**REQUIREMENT:**
Scan the entries below and report only how many lines contain "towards".

**INPUT FOR THIS TASK:**
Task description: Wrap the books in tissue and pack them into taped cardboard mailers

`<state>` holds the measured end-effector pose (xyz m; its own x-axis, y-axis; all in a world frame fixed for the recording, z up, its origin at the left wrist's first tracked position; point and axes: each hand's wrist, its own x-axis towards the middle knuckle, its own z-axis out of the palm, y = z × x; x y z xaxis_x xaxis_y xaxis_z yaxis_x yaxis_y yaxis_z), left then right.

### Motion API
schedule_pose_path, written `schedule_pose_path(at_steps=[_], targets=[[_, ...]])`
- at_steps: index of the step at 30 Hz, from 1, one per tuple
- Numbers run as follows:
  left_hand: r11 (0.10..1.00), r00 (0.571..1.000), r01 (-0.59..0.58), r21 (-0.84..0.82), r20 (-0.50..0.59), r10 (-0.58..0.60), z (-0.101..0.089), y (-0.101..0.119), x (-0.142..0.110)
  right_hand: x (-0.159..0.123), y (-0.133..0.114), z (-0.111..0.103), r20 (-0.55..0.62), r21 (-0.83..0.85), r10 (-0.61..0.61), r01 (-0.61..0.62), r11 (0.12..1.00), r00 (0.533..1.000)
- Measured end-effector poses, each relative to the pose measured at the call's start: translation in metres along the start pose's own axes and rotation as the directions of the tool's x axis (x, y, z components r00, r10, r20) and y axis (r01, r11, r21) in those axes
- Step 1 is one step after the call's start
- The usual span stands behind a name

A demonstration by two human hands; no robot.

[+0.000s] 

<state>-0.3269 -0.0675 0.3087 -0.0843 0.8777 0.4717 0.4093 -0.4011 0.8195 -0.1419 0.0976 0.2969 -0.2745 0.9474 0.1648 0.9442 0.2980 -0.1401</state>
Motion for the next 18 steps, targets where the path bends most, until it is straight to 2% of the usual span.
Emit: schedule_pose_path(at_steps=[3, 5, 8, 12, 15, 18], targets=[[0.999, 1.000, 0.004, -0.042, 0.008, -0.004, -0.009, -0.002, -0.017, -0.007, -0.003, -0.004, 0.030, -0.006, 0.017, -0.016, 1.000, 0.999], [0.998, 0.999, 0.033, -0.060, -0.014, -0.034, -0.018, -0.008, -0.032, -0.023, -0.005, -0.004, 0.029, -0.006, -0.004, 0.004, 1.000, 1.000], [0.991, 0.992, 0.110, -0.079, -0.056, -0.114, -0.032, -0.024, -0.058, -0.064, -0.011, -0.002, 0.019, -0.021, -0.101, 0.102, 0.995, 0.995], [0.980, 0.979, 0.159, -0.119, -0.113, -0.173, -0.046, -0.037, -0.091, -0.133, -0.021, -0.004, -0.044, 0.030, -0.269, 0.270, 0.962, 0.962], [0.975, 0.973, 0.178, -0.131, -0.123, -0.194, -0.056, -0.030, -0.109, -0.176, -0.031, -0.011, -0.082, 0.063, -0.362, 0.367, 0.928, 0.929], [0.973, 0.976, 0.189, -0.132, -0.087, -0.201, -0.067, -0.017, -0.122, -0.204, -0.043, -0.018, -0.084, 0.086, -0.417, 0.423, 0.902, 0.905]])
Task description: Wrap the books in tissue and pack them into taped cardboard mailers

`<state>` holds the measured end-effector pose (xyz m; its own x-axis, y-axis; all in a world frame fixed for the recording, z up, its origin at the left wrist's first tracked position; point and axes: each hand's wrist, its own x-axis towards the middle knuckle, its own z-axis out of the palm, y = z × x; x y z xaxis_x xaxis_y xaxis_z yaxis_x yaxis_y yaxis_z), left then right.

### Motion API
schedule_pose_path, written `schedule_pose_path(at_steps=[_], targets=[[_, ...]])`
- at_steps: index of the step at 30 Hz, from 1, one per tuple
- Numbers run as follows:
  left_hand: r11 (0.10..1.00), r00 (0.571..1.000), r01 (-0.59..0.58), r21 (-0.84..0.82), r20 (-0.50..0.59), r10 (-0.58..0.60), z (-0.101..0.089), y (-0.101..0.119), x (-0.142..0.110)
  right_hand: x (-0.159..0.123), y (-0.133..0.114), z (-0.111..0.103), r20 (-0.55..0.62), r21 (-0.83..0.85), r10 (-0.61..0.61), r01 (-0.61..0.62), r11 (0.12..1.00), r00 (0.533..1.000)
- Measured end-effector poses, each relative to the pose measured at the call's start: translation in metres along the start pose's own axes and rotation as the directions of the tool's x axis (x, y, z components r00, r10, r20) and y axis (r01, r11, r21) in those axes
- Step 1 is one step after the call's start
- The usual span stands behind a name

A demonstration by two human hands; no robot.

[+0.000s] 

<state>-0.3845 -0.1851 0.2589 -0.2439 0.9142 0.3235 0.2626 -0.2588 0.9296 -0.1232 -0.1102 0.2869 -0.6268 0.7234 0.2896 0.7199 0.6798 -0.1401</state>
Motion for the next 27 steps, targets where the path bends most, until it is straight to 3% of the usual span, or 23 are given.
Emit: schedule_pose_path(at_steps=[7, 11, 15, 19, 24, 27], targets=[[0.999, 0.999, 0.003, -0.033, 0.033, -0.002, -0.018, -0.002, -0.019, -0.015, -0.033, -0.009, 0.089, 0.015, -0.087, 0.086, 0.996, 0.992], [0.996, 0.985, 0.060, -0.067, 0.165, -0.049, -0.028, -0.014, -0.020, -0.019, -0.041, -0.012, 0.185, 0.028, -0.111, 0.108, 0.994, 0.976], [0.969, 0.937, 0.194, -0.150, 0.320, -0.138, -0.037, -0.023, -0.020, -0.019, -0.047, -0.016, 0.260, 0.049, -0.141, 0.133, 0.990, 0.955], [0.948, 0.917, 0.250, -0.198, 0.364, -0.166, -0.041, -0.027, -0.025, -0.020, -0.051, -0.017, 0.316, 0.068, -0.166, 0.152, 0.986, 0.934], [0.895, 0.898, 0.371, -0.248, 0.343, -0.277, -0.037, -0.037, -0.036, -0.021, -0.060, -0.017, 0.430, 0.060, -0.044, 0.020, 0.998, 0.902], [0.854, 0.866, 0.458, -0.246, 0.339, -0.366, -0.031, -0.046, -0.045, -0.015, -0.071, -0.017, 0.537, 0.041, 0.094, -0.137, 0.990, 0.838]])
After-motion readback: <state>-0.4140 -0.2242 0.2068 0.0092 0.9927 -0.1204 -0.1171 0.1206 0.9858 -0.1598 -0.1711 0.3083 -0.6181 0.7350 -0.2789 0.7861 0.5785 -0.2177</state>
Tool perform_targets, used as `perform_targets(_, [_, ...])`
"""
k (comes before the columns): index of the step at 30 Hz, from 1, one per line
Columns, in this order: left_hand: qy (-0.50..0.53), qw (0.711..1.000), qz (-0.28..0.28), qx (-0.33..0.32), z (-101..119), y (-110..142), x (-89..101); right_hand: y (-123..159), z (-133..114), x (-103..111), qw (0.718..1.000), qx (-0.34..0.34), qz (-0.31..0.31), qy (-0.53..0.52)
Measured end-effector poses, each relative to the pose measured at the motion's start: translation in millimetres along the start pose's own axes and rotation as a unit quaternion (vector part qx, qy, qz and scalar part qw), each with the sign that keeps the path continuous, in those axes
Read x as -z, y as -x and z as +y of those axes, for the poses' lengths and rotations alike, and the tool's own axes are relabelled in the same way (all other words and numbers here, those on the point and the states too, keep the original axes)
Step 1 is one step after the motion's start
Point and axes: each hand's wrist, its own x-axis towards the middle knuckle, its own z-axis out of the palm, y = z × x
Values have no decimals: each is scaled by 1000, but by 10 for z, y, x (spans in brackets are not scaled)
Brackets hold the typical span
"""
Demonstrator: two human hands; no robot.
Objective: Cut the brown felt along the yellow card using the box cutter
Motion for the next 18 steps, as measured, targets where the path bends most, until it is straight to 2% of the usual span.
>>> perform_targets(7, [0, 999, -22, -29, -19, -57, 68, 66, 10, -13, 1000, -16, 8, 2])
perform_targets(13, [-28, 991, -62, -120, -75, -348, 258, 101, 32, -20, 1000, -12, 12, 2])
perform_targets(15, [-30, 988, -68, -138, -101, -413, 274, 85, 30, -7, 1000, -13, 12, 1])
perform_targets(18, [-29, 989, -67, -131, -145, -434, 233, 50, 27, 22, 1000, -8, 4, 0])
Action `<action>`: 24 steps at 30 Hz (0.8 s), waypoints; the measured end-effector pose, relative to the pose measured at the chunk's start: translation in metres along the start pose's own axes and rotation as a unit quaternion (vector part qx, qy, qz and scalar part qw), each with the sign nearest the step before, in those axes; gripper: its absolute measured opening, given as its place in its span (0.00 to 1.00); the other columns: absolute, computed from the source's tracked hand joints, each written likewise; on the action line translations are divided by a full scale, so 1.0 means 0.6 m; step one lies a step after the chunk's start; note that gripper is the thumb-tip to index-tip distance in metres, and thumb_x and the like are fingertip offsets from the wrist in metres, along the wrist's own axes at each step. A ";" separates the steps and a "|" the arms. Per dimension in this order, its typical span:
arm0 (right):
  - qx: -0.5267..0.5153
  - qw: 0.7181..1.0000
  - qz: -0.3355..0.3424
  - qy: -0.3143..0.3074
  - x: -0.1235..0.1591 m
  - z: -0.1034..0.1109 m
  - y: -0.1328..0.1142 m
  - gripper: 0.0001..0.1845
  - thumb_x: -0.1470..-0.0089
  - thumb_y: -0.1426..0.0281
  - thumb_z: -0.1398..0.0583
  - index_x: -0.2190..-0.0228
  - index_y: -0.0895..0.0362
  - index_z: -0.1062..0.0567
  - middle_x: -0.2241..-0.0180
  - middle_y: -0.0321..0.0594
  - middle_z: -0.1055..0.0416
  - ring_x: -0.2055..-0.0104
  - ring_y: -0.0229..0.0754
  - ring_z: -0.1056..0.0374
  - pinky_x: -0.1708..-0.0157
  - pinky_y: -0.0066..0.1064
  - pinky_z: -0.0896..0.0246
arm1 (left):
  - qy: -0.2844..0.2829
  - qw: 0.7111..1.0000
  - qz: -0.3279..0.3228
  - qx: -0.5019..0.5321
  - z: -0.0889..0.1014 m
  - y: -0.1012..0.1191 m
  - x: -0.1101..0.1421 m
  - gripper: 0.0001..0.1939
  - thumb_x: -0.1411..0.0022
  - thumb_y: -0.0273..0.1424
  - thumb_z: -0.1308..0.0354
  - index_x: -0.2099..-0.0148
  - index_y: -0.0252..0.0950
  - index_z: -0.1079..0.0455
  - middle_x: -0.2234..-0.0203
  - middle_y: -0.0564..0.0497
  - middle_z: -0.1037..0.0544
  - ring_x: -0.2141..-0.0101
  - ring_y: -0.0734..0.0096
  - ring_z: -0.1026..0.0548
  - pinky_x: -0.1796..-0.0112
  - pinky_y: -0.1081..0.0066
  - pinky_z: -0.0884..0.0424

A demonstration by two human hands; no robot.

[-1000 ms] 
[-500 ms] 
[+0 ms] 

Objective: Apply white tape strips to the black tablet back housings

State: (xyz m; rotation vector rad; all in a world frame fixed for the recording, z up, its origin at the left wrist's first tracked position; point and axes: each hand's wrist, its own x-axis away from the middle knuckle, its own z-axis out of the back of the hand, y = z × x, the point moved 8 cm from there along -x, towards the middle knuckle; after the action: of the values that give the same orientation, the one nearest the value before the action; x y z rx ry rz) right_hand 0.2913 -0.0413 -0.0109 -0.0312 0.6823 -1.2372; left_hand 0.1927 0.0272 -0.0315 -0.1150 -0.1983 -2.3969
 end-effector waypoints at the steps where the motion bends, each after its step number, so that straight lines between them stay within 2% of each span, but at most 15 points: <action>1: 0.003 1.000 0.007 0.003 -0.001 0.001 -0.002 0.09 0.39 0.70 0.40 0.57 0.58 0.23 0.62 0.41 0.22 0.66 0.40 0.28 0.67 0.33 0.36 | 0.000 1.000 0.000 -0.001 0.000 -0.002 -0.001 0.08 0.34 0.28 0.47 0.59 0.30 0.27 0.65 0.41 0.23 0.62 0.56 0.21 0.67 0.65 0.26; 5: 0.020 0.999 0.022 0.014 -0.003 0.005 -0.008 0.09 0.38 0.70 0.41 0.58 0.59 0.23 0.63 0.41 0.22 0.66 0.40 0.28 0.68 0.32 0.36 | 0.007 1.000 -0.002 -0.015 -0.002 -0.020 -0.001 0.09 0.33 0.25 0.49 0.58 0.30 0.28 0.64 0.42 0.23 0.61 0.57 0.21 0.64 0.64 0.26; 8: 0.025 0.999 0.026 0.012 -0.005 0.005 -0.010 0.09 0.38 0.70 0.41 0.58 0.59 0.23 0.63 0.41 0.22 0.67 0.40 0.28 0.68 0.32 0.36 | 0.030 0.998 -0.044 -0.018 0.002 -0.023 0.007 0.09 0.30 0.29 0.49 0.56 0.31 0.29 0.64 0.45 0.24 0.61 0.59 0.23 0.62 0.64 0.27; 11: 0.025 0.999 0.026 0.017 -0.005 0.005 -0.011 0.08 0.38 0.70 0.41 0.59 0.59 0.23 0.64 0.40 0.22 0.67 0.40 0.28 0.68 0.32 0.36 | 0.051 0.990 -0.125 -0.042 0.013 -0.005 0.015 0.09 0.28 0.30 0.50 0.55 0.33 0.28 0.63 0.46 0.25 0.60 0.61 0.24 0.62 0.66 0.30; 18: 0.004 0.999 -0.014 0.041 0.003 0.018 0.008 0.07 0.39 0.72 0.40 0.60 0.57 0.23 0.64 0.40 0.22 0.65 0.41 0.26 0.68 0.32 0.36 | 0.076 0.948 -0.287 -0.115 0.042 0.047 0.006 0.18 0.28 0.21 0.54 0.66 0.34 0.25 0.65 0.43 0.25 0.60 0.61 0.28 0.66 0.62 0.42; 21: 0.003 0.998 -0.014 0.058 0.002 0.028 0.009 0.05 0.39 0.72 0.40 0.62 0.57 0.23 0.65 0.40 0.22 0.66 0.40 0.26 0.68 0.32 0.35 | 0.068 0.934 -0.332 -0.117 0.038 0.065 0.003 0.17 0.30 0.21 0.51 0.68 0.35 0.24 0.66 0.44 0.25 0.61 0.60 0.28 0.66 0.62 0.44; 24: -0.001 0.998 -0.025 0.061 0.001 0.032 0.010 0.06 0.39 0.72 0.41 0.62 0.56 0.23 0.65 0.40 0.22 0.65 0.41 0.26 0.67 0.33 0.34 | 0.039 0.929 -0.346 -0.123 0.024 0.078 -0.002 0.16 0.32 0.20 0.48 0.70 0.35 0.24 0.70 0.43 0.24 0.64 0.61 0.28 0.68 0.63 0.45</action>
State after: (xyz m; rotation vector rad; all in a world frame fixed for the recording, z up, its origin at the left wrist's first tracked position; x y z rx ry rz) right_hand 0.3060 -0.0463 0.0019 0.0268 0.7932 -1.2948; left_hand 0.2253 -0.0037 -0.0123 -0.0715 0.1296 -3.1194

**RESULT BELOW:**
4